- What you have to do: All lines containing the string "carrier" must be copied from the entries.

- Stored items from a collection:
━━━━━━

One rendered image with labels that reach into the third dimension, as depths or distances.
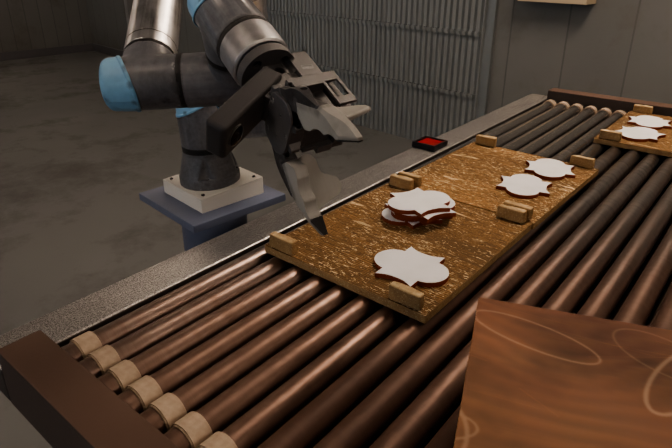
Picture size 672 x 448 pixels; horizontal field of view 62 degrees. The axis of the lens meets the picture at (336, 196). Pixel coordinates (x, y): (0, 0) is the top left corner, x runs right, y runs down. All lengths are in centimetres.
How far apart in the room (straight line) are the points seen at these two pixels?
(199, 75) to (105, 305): 42
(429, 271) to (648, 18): 306
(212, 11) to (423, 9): 388
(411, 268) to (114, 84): 54
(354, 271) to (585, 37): 319
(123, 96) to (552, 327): 61
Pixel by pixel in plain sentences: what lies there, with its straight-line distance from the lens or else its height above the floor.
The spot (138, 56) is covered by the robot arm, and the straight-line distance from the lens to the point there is 82.
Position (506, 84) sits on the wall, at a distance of 425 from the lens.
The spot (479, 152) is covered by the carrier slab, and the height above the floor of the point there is 94.
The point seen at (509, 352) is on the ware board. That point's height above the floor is 104.
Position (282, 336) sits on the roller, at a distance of 86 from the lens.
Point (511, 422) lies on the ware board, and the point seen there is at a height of 104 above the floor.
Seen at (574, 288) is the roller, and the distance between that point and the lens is 103.
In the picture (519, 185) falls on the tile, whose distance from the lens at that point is 135.
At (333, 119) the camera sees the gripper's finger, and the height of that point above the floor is 129.
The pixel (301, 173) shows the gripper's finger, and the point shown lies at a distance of 61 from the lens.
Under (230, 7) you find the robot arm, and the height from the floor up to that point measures 138.
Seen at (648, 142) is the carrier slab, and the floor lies 94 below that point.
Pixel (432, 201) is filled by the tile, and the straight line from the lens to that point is 115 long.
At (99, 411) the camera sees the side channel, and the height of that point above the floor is 95.
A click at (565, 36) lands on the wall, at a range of 403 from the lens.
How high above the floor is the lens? 143
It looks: 23 degrees down
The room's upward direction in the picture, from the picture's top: straight up

━━━━━━

- Written response:
The spot (479, 152) is covered by the carrier slab, and the height above the floor of the point there is 94.
Seen at (648, 142) is the carrier slab, and the floor lies 94 below that point.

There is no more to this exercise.